Fueron mujeres que hoy nadie recuerda. Nadie alzó un monumento en su nombre ni grabó sus suaves iniciales de arcilla en el rincón de una plaza de pueblo. Sus vidas sobrias, anónimas, no lograron dejar una huella intemporal en el pergamino lujoso de la historia escrita a conciencia, fríamente, por los hombres que dieron la espalda al mundo femenino. Mujeres rurales barridas por el viento de la dura posguerra, olvidadas por el frío, perdidas en bodegas profundas de silencio que marcaron sus ojos de hambre y escasez. Delicadas siluetas, tristes y enlutadas, que en los días de mi infancia cruzaron los caminos y veredas del pueblo llevando en su cabeza paneras de ropa y sábanas de lienzo que aún siguen tendidas en las piedras de mi espíritu. Nadie os recuerda hoy, pobres mujeres cruzando en sigilo la niebla de los bosques y los montes otoñales en busca de alimento para cubrir las necesidades de vuestras familias, densas y numerosas como ejércitos íntimos labrados por el tacto de vuestra ternura. Cuánto disteis entonces, en mitad de la niebla de aquellos años hoscos, machistas y escasos de sensibilidad. Os veo con los cántaros ocultos bajo el brazo y los cubos de zinc saliendo de mi barrio en dirección al camino de la Zarza, buscando las norias y los pozos de los huertos para llenar de frescor los mediodías de un verano oxidado y vencido por la luz de las viejas moreras llenas de estorninos y alcaudones de fuego. Mujeres fuertes e ingrávidas como las lentas colinas de mi tierra que antaño cruzasteis bajo un encinar que aún huele a vosotras, a vuestro esfuerzo ocre, a vuestra labor de abejas luminosas abriendo senderos en aquella oscuridad de guardianes que urdían el frío del centeno, los tallos flemáticos de una tierra gris que vuestras pisadas de fieltro humanizaban. Hoy todo es más fácil, aunque todavía subsisten demasiadas cadenas y cuerdas que cortar para alcanzar el respeto igualitario por el que siempre en silencio peleasteis. En vuestra inocencia había una lucha sólida, silente y sagrada, que ahora reconozco cuando os nombro despacio, a oscuras, mentalmente: Eufrasia, Bibiana, Andrea, María Josefa, Luisa, Inocencia, Gertrudis, Benedicta...

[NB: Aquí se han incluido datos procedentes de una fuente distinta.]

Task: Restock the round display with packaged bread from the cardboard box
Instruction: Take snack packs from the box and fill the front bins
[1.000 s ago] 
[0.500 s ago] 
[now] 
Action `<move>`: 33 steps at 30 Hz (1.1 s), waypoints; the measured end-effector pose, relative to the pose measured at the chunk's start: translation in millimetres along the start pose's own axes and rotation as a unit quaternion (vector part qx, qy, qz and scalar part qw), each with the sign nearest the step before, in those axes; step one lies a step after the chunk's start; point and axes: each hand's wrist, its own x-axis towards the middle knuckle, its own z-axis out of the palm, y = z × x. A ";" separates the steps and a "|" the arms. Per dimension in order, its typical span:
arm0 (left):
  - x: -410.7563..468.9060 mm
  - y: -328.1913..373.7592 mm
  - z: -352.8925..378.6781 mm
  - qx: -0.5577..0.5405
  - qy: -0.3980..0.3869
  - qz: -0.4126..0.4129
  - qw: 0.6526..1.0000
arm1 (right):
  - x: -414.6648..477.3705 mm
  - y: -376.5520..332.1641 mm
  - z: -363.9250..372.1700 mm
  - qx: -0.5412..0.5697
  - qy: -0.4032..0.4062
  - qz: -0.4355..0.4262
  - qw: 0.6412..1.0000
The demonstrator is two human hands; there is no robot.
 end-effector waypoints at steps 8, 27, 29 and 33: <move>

Las nombro y regresa el olor de sus palabras. Nunca pudieron salir del ostracismo y el silencio machista que les tocó sufrir (vivieron marcadas por unos tiempos áridos), pero ahora quiero nombrarlas recorriendo sus actos sencillos, su lucha cotidiana, el valor maternal que a diario destilaban dejando en el aire una señal de amor. Sus hijas y sus nietas han tenido la ocasión de vindicar la labor de la mujer en un mundo rural que ha evolucionado, pero aún sufre en su carne olvido y desamparo. Queda un largo y lento camino por andar para construir una sociedad más justa e igualitaria en asuntos femeninos. Hoy la vida, a Dios gracias, aquí, en nuestro país, ha perdido los tonos grises y enlutados de la antigua postguerra. No obstante, últimamente, en algunos sectores de nuestra sociedad ha vuelto la niebla y el frío, el olor lánguido de una España cainita, turbia y visceral, que olvida conquistas sociales y culturales. Aquellos que vimos los cielos pantanosos de un tardofranquismo y oímos en torno nuestro las voces marciales y feroces, patriarcales, de una patria cosida por un rumor sutil de himnos abonados por la represión, más que nunca exigimos derechos igualitarios, armonía y respeto entre el hombre y la mujer. Aquellas lejanas siluetas femeninas que, a diario, veía en los días de mi infancia dando vida y sustancia al paisaje de mi barrio, fueron siempre un ejemplo de autenticidad, de lucha y respeto amoroso para mí.